O ex-chefe da Polícia do Capitólio dos EUA disse que soube nesta semana que seus oficiais receberam um relatório de um escritório de campo do FBI que previa em detalhes as chances de extremistas cometerem “guerra” em Washington no dia seguinte – o dia do Capitólio insurreição.

O chefe do escritório do FBI em Washington disse que assim que recebeu o aviso de 5 de janeiro do escritório da Virgínia, a informação foi rapidamente compartilhada com outras agências de aplicação da lei por meio da força-tarefa conjunta de terrorismo, incluindo a Polícia do Capitólio.

O ex-chefe da Polícia do Capitólio, Steven Sund, disse ao Congresso na terça-feira que um oficial da força-tarefa conjunta de terrorismo recebeu o memorando do FBI e o encaminhou a um sargento que trabalhava com inteligência para a Polícia do Capitólio, mas a informação não foi apresentada a nenhum outro supervisor.

O Sr. Sund disse que não tinha conhecimento do relatório.

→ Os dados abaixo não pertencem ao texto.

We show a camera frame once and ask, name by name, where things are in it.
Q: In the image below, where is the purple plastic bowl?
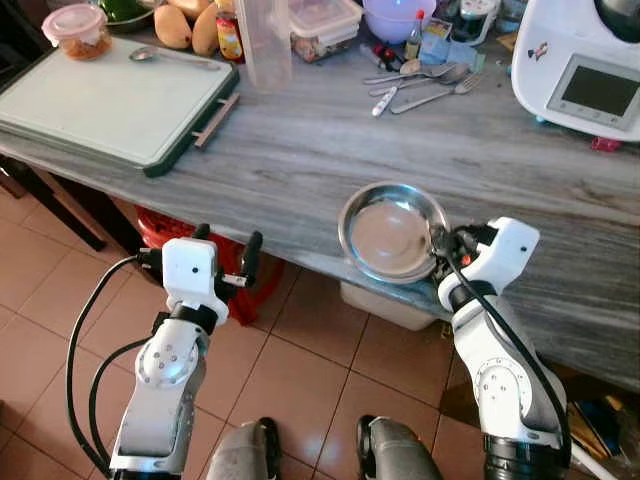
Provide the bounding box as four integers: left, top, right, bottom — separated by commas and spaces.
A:
361, 0, 438, 44

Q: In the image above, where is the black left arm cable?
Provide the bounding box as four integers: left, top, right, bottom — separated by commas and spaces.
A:
66, 255, 166, 476
88, 338, 156, 471

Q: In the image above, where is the clear plastic pitcher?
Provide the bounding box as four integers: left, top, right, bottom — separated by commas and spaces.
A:
233, 0, 295, 94

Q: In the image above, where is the yellow blue packet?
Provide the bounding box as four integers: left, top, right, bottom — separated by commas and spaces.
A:
570, 395, 631, 471

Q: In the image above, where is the wooden dining table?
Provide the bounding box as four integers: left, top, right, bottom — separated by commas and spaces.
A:
0, 30, 640, 391

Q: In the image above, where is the clear lidded food container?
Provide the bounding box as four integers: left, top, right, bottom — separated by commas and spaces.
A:
289, 0, 364, 64

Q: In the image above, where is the grey robot leg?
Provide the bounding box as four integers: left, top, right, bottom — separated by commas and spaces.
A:
205, 418, 283, 480
357, 415, 441, 480

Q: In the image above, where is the red-lidded plastic food tub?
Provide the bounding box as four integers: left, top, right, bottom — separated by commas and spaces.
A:
41, 3, 113, 62

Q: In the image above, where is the small red-capped bottle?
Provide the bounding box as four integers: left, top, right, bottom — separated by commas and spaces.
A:
405, 9, 426, 61

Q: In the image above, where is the steel fork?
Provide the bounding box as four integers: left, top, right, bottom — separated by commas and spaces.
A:
390, 70, 488, 116

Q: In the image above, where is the white plastic box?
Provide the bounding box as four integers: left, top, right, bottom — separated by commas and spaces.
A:
339, 278, 443, 332

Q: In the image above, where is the shallow steel bowl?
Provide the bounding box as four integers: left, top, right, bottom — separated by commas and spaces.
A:
337, 181, 452, 287

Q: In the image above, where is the yellow mango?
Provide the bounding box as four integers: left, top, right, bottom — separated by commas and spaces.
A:
190, 3, 223, 56
153, 5, 193, 51

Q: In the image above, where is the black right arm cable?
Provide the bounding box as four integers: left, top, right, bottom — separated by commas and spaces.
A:
438, 238, 573, 451

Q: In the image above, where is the dark green bowl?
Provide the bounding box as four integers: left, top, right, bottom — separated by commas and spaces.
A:
100, 0, 156, 31

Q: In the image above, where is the grey robot right leg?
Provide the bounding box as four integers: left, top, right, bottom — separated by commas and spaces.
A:
357, 415, 441, 480

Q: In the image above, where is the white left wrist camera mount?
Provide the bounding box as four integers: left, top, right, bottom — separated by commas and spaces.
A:
160, 237, 231, 323

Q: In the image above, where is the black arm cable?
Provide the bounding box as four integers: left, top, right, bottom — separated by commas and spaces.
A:
88, 338, 156, 471
438, 238, 573, 451
66, 255, 166, 476

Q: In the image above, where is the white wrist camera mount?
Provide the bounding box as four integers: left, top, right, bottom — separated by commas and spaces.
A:
455, 217, 542, 301
160, 237, 231, 323

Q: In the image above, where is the white-handled utensil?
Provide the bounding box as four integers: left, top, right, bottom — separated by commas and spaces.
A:
371, 84, 401, 118

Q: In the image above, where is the steel spoon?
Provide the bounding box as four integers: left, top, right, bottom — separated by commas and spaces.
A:
128, 45, 226, 72
368, 64, 471, 98
362, 58, 424, 86

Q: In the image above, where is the white kitchen machine with screen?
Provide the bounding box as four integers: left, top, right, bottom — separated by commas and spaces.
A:
510, 0, 640, 142

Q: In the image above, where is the white green-edged cutting board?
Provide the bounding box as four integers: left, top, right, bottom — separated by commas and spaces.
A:
0, 36, 242, 179

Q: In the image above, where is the grey robot left leg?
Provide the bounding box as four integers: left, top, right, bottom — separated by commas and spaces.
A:
205, 418, 283, 480

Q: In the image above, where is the orange jar with red lid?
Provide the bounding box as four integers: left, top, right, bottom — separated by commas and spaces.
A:
216, 8, 246, 63

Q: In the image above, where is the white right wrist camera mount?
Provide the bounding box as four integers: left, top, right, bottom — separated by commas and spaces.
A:
455, 217, 542, 301

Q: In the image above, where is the red plastic stool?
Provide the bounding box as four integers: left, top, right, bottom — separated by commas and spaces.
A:
134, 204, 287, 327

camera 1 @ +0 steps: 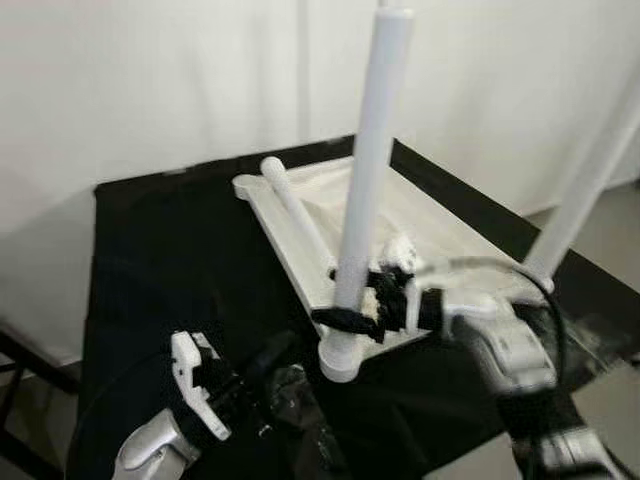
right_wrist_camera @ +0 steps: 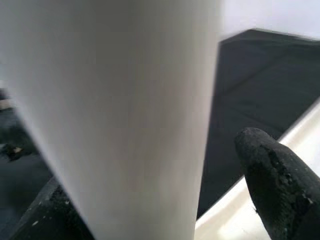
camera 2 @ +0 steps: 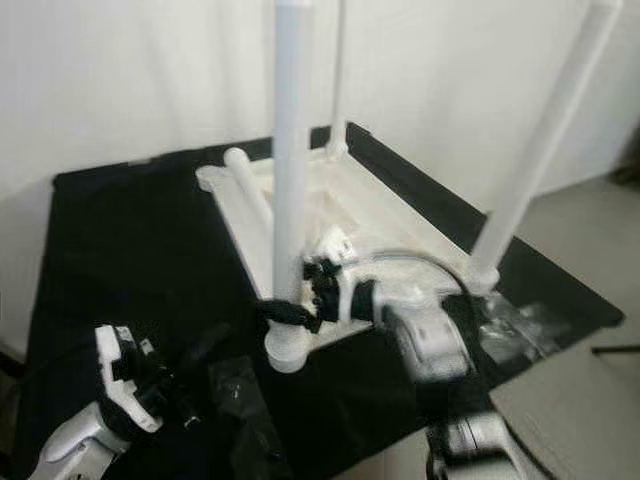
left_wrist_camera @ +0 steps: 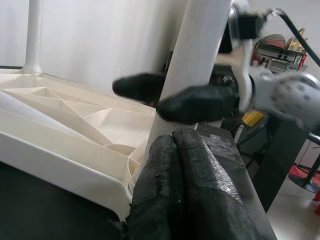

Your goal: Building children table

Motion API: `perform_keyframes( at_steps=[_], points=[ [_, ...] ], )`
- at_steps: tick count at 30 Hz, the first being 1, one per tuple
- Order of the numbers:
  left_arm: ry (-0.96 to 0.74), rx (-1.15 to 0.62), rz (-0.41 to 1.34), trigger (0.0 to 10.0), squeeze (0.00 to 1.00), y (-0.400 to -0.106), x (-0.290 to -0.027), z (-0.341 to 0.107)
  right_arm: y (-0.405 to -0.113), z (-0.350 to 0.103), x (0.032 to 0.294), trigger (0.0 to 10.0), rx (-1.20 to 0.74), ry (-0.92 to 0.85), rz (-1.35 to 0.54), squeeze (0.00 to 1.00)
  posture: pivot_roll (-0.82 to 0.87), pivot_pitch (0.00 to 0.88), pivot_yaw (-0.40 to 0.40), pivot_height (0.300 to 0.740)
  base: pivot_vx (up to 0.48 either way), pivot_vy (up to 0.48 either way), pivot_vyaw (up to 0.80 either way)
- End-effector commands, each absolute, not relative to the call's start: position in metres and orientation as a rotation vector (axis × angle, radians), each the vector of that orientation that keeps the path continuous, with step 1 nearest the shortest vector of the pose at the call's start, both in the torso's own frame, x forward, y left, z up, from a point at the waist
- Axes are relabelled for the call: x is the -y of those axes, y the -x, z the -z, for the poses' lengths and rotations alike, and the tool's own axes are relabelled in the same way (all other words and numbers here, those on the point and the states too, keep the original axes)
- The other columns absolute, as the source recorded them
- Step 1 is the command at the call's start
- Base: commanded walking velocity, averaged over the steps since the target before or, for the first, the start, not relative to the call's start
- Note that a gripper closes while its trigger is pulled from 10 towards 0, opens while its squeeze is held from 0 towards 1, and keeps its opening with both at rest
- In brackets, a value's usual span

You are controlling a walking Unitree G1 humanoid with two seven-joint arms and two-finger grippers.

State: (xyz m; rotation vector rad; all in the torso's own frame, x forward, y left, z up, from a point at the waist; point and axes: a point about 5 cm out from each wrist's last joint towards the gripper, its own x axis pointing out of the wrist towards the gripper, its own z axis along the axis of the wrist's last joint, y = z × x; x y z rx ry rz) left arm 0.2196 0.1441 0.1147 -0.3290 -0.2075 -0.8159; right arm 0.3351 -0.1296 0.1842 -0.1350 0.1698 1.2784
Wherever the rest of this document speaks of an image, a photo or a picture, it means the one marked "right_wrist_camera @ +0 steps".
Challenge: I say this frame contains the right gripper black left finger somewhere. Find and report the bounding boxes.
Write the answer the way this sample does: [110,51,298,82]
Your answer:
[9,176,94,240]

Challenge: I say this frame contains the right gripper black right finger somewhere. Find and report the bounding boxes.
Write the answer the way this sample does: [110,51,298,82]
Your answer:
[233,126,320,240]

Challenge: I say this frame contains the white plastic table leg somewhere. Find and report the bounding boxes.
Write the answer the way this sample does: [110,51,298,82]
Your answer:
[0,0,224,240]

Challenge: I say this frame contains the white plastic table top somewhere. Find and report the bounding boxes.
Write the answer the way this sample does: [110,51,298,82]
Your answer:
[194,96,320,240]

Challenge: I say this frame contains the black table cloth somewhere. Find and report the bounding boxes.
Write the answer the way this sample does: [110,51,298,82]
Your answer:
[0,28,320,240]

Ele acrescentou que viu um relatório de inteligência criado dentro da força policial do Capitólio alertando que o Congresso poderia ser alvo em 6 de janeiro.

Esse relatório alertou que os extremistas provavelmente compareceriam e houve apelos para que as pessoas viajassem armadas para Washington.

Steven Sund ouve uma tela que mostra Robert Contee III (Erin Scott / New York Times / AP)

Um oficial de segurança sênior disse que ficou “surpreso” com a demora na resposta a um pedido de ajuda da Guarda Nacional durante a rebelião no Capitólio.

O chefe da Polícia Metropolitana em exercício, Robert Contee III, disse na audiência conjunta do Senado que o ex-chefe da polícia estava “implorando” aos oficiais do exército para enviar tropas da Guarda enquanto a violência aumentava rapidamente.

Os oficiais da Polícia Metropolitana do Distrito de Colúmbia juntaram-se para ajudar a Polícia do Capitólio dos EUA durante o ataque.

O Sr. Contee disse que os policiais “estavam lá literalmente lutando por suas vidas”, mas os funcionários na ligação pareciam estar passando por um exercício de “verificar as caixas” perguntando sobre a ótica de estacionar as tropas da Guarda Nacional no Capitólio. Ele disse que “não houve uma resposta imediata”.

Os oficiais estão testemunhando na primeira audiência pública sobre o cerco, quando uma multidão leal a Donald Trump invadiu o Capitólio para perturbar o Congresso, confirmando sua derrota para Joe Biden na eleição presidencial.